[Data records]
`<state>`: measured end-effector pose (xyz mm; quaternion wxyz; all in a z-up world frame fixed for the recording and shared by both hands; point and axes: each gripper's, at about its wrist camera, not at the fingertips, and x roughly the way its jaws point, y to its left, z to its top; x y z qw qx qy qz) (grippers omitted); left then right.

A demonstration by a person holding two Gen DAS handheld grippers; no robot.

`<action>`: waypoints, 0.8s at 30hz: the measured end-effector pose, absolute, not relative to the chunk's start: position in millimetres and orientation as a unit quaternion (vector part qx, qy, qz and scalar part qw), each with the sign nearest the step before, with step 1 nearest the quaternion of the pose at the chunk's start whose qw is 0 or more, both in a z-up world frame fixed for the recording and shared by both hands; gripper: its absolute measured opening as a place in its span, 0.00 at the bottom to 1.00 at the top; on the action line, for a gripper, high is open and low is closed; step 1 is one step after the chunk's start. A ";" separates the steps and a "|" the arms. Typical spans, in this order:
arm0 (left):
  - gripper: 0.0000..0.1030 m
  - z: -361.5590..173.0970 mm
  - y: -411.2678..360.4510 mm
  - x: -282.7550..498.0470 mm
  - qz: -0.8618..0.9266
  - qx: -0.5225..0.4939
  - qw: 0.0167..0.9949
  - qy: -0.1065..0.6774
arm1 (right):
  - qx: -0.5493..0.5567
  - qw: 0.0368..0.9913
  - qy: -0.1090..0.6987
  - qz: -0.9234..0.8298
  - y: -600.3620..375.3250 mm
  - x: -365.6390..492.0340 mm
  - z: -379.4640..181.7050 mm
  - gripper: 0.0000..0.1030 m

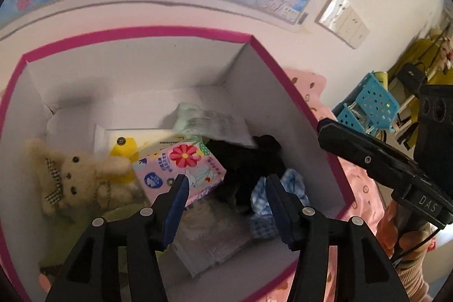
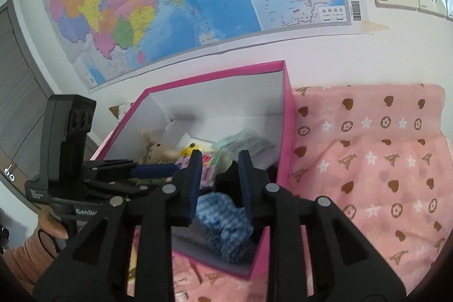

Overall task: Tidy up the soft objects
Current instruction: 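Move the right gripper to the yellow tissue pack and grasp it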

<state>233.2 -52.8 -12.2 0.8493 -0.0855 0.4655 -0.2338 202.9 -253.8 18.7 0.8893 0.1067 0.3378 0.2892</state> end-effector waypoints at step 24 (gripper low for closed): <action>0.64 -35.3 22.3 90.5 -0.222 -0.088 0.877 0.417 | 0.109 0.799 0.410 0.427 -195.4 73.2 -55.3 0.44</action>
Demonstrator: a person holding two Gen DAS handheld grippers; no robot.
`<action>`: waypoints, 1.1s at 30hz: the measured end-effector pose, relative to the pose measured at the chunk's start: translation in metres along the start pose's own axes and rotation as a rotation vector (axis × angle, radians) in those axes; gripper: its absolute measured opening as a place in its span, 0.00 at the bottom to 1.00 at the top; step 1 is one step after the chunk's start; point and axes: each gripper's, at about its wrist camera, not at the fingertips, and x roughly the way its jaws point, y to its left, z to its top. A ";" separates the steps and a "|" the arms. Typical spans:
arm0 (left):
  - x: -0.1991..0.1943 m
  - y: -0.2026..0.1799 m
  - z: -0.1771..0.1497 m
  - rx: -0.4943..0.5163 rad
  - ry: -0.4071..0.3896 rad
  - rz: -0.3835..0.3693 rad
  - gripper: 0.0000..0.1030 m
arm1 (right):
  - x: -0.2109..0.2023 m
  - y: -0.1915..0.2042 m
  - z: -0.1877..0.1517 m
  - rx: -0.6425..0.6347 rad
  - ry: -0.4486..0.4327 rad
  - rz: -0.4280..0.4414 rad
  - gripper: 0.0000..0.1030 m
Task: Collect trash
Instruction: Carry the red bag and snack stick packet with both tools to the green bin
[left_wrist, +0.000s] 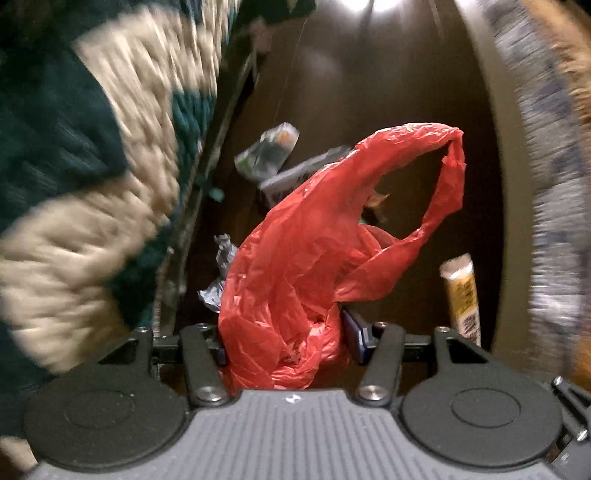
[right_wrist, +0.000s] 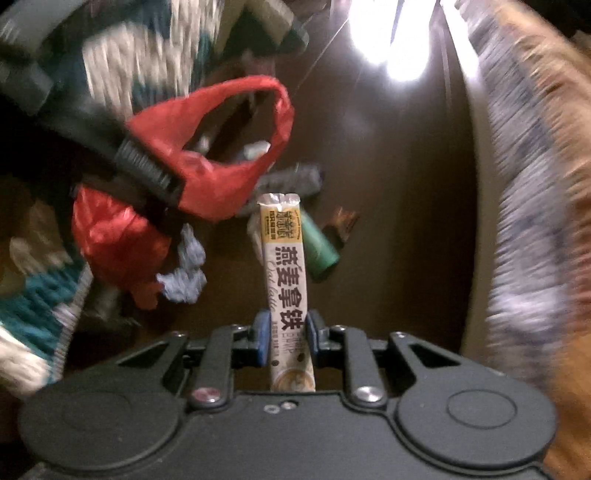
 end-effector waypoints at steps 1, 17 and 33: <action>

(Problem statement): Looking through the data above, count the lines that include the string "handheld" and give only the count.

(Completed task): 2